Un vieux dossier qui ressurgit dans le débat public
Longtemps resté en suspens, le dossier du Registre des appareils mobiles (RAM) refait surface en République démocratique du Congo. En marge des récents États généraux des postes et télécommunications, le média Mediapart a relancé les interrogations autour de ce projet controversé, évoquant une « escroquerie d’État » aux ramifications internationales.
Cette affaire, qui remonte à plusieurs années, continue d’alimenter les débats sur la gouvernance dans le secteur des télécommunications.
Une procédure judiciaire au point mort
Porté devant le tribunal de commerce de Kinshasa/Gombe par l’avocat Me Hervé Diakese contre les sociétés GSM opérant en RDC, le dossier semble aujourd’hui enlisé. Quatre ans après le lancement de la procédure, aucune avancée significative n’a été enregistrée.

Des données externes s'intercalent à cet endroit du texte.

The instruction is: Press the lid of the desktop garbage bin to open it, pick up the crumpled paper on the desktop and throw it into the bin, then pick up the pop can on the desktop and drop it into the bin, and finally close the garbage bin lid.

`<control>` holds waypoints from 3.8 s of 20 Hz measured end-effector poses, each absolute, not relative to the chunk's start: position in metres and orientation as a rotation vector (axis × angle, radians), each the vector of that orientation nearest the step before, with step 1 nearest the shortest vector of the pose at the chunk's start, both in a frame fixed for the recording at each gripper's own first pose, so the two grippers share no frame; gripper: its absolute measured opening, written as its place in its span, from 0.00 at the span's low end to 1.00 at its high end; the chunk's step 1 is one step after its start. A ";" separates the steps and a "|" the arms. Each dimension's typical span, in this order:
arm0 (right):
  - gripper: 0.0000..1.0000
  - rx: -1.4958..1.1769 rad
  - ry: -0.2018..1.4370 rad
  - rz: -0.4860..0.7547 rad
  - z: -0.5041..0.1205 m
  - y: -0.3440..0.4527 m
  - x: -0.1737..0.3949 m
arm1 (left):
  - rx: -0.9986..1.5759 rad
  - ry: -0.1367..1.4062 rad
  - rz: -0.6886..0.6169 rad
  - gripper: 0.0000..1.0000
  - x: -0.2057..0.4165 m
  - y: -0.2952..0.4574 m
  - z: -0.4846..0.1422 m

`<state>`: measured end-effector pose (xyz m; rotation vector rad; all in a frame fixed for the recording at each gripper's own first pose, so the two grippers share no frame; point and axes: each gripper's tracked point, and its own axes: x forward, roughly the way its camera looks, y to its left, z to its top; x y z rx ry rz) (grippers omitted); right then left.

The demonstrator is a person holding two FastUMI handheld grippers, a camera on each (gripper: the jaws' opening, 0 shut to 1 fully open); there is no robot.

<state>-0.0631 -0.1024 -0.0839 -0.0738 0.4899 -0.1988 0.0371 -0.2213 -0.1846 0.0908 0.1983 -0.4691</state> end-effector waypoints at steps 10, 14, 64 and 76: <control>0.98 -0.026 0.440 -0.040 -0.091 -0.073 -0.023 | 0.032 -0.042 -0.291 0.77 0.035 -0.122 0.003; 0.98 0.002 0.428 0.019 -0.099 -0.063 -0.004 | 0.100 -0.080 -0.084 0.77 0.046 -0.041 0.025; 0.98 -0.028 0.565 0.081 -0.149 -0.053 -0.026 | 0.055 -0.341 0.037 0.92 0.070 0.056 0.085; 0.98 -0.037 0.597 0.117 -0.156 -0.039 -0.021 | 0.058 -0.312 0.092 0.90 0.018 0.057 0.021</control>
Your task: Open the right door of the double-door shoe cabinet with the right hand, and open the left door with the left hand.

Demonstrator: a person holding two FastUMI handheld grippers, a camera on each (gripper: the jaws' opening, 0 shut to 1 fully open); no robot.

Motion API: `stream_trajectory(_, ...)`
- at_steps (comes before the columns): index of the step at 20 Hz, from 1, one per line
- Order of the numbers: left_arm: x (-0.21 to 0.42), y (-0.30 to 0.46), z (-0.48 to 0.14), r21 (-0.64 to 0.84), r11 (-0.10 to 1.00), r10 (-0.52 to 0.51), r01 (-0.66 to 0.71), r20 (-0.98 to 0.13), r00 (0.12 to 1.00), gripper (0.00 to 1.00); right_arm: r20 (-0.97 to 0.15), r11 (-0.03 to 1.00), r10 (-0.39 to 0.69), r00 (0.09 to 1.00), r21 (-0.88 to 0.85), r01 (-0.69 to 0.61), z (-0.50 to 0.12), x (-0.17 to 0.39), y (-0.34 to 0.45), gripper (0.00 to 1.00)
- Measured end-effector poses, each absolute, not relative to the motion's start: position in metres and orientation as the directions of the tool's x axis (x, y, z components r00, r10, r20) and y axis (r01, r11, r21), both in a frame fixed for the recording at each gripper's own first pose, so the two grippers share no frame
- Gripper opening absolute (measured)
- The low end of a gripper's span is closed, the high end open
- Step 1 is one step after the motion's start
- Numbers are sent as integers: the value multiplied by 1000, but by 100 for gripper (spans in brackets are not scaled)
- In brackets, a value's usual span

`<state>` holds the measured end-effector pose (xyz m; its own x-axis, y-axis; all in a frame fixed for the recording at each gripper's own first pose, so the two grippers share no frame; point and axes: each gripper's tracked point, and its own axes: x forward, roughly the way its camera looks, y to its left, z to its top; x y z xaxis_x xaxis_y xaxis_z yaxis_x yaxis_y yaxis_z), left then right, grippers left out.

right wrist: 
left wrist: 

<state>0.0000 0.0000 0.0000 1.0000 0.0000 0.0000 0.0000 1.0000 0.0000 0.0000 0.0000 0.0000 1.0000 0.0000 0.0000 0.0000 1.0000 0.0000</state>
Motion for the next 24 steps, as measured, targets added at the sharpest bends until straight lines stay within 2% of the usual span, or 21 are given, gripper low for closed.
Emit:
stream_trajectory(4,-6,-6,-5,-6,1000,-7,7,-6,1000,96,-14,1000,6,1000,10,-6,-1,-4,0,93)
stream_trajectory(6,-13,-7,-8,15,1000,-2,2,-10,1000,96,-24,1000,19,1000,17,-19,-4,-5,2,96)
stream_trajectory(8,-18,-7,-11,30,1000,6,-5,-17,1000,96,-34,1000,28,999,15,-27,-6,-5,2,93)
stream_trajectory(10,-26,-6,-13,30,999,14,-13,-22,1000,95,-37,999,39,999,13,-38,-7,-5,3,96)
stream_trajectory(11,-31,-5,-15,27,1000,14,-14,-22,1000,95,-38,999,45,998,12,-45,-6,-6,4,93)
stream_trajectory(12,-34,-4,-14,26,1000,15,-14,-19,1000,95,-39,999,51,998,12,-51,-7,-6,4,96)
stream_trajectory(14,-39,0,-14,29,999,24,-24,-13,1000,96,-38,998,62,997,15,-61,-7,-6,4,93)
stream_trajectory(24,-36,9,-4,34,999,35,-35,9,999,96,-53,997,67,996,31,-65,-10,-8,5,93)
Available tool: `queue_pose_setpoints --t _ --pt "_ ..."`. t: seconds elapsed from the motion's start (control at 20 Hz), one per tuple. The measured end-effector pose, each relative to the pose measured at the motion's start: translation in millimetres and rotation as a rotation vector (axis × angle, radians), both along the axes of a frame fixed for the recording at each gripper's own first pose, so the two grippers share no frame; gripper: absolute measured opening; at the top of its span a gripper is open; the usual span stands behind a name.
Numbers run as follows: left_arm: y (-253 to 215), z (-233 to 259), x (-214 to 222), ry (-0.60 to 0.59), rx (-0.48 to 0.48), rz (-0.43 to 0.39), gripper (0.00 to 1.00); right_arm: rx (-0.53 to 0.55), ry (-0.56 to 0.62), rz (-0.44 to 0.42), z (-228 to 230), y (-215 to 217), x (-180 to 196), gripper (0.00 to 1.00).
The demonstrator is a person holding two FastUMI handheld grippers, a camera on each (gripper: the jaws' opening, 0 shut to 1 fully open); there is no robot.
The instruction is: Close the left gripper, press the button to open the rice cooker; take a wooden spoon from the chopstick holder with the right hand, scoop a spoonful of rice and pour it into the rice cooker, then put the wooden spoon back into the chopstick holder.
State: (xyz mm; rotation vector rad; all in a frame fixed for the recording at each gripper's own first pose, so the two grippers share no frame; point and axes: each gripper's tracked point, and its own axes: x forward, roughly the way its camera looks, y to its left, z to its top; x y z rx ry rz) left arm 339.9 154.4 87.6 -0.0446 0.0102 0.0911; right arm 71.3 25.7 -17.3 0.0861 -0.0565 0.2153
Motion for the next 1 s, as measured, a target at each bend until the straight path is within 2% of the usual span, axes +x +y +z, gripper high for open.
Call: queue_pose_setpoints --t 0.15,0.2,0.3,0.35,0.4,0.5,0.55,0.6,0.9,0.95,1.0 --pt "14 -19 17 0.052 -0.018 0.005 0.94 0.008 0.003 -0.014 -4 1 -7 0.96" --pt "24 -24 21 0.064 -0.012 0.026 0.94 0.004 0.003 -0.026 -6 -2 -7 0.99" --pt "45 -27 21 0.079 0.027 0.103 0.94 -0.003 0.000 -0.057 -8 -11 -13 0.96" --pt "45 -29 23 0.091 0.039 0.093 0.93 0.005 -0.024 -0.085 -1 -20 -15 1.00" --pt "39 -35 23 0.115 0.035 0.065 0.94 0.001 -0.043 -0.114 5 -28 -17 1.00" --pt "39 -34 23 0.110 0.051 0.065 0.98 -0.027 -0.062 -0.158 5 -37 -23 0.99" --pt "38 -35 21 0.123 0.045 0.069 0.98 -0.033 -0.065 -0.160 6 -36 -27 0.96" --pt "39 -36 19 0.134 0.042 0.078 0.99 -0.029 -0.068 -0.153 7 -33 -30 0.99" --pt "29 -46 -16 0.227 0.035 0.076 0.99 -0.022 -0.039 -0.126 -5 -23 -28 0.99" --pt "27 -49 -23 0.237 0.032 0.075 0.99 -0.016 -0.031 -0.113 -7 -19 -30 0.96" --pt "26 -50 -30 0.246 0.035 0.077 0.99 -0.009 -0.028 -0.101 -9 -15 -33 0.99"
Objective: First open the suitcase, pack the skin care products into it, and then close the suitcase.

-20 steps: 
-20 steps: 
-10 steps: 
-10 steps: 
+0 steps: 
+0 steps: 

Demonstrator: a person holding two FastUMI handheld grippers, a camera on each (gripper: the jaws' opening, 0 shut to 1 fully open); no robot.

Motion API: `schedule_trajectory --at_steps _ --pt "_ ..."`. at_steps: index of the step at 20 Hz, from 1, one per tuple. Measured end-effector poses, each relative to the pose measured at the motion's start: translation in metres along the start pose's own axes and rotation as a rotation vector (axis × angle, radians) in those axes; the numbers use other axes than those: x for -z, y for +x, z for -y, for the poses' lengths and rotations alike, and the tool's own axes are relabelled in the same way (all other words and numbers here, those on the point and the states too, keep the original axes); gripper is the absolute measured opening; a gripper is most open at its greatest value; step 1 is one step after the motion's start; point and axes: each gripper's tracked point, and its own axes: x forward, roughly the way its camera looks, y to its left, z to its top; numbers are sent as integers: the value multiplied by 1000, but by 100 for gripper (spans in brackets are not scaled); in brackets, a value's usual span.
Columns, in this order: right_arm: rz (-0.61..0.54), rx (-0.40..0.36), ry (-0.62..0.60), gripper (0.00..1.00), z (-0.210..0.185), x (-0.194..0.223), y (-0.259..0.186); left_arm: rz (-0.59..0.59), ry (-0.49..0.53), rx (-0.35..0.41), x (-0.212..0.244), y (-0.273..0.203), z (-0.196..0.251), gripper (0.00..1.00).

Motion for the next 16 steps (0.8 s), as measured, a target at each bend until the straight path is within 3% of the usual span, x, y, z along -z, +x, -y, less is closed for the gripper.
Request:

Selon les éléments rapportés, l’État congolais, représenté par le gouvernement, ne s’est pas présenté aux audiences, compliquant le traitement du dossier sur le plan judiciaire.
Une taxe jugée illégale par la BCC
Au cœur de la controverse, la légalité même de la taxe RAM. En janvier 2022, la Banque centrale du Congo (BCC) avait déclaré cette taxe illégale, renforçant les critiques à l’encontre du dispositif.
Cette décision avait été perçue comme un tournant, mais elle n’a pas permis de débloquer la situation sur le terrain judiciaire.
Des accusations à dimension internationale
Les révélations évoquant des ramifications en Belgique et en Suisse donnent une nouvelle dimension à l’affaire. Elles alimentent les soupçons sur les circuits financiers et les bénéficiaires réels du système RAM.
Toutefois, ces accusations demandent à être confirmées par des enquêtes approfondies et des procédures judiciaires formelles.
Un symbole des défis de gouvernance
Le dossier RAM est souvent cité comme un exemple des difficultés liées à la régulation économique et à la transparence dans la gestion des projets publics en RDC.
Il soulève des questions sur la responsabilité des institutions, la protection des consommateurs et le rôle des opérateurs privés.
Une affaire toujours sans issue
Malgré les polémiques et les prises de position, l’affaire reste aujourd’hui sans dénouement clair. L’absence de comparution de l’État et la lenteur de la procédure entretiennent un sentiment d’impasse.
Une attente persistante
Pour de nombreux observateurs, seule une clarification judiciaire complète permettra de faire la lumière sur ce dossier. En attendant, le RAM continue de symboliser un épisode controversé de la gestion publique en RDC.
Dans un contexte de réformes annoncées dans le secteur des télécommunications, cette affaire pourrait encore peser sur la crédibilité des politiques publiques à venir.